Somewhere below is a line with "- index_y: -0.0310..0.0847" and, later, a line with "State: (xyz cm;"; repeat those two lines and all the lines between them, exactly as they are.

Start of INFORMATION PROVIDED

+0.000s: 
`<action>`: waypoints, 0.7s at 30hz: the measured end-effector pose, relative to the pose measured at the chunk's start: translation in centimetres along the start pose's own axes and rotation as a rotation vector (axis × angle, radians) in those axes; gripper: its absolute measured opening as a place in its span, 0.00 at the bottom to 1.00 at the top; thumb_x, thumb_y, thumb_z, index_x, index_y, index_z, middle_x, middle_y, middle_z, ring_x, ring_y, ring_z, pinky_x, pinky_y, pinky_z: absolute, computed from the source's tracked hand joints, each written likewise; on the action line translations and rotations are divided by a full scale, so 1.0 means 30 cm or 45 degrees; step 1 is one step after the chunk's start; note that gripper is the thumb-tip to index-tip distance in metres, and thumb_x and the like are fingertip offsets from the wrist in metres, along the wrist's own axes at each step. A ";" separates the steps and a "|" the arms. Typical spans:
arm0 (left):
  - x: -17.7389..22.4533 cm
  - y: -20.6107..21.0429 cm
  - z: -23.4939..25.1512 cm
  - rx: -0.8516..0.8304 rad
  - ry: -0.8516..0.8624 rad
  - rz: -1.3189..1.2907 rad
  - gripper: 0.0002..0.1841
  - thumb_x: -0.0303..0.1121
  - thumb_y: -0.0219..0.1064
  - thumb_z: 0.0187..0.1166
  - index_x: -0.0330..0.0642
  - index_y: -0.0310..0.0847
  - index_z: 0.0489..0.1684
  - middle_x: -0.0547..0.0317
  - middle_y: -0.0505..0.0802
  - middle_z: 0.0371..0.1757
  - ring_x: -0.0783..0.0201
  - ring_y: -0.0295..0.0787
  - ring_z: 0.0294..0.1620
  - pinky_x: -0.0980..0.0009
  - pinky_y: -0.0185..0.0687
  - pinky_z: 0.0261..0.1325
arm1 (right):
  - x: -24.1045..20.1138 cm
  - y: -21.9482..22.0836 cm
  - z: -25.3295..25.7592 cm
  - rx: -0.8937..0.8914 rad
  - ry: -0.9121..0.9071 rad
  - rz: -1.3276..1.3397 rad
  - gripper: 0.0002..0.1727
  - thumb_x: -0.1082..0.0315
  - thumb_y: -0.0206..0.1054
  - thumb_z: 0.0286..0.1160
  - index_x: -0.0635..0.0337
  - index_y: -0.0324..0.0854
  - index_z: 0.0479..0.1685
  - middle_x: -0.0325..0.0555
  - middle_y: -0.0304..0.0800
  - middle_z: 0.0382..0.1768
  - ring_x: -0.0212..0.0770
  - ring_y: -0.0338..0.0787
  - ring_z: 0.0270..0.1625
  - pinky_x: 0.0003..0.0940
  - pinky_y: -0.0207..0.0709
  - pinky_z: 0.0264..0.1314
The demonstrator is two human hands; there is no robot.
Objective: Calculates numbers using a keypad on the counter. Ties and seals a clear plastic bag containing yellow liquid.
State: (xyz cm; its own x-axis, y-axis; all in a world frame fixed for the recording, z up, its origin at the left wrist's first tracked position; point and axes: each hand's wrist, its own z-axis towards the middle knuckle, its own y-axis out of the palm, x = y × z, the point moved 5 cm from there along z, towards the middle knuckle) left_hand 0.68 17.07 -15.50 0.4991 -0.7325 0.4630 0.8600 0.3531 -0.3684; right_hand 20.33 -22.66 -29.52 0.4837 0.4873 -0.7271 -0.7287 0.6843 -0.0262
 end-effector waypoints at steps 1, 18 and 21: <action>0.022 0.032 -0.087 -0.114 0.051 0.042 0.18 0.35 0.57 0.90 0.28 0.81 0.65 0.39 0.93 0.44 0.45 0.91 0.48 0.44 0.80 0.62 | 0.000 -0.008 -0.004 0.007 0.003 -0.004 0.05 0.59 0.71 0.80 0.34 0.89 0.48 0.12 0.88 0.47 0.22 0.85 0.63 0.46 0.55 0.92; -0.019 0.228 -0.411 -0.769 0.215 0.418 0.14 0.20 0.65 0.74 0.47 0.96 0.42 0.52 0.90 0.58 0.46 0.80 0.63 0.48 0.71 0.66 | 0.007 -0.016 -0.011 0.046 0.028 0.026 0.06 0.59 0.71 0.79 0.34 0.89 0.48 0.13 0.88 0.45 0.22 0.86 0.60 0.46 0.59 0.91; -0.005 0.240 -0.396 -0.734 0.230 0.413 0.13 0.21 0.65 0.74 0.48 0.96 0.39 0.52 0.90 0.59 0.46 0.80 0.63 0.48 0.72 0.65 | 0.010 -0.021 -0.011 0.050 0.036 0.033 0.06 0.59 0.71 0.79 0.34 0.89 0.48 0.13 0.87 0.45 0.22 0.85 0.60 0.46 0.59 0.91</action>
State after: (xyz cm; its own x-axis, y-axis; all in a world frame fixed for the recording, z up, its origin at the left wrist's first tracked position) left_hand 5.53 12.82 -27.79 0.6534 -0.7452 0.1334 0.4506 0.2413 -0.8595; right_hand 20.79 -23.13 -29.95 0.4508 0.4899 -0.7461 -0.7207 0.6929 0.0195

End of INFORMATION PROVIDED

ANSWER TO THIS PROBLEM:
  - index_y: -0.0310..0.0847
  - index_z: 0.0489..0.1684
  - middle_x: -0.0547..0.0317
  - middle_y: -0.0505..0.0802
  - middle_z: 0.0371..0.1757
  - ring_x: -0.0783..0.0201
  - ring_y: -0.0295..0.0787
  - ring_z: 0.0294..0.1620
  - pinky_x: -0.0980..0.0009
  - pinky_y: -0.0185..0.0687
  - pinky_z: 0.0261..0.1325
arm1 (right):
  - x: -24.1045..20.1138 cm
  - y: -21.9482..22.0836 cm
  - z: -25.3295..25.7592 cm
  - rx: -0.8937..0.8914 rad
  - ry: -0.9121..0.9071 rad
  - rz: -1.3276..1.3397 rad
  - gripper: 0.0002..0.1727
  - thumb_x: -0.1082..0.0315
  - thumb_y: -0.0206..0.1054
  - thumb_z: 0.0286..0.1160
  - index_x: -0.0635..0.0337
  - index_y: -0.0324..0.0854
  - index_z: 0.0479..0.1685
  - middle_x: -0.0325..0.0555
  - middle_y: -0.0304..0.0800
  - middle_z: 0.0382..0.1768
  - ring_x: -0.0212..0.0770
  - ring_y: -0.0338..0.0787
  - ring_z: 0.0270..0.1625
  - pinky_x: 0.0003..0.0940
  - pinky_y: -0.0207..0.0709
  - pinky_z: 0.0264..0.1314
The demonstrator is two human hands; there is no robot.
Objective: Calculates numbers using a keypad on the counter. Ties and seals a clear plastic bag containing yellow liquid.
State: (xyz cm; its own x-axis, y-axis; all in a world frame fixed for the recording, z up, its origin at the left wrist's first tracked position; point and axes: each hand's wrist, its own z-axis towards the middle knuckle, its own y-axis out of the palm, x = y × z, the point moved 5 cm from there along z, towards the middle knuckle) left_hand 0.68 17.07 -15.50 0.4991 -0.7325 0.4630 0.8600 0.3531 -0.3684; right_hand 20.33 -22.66 -29.52 0.4837 0.4873 -0.7271 -0.7287 0.6843 -0.0262

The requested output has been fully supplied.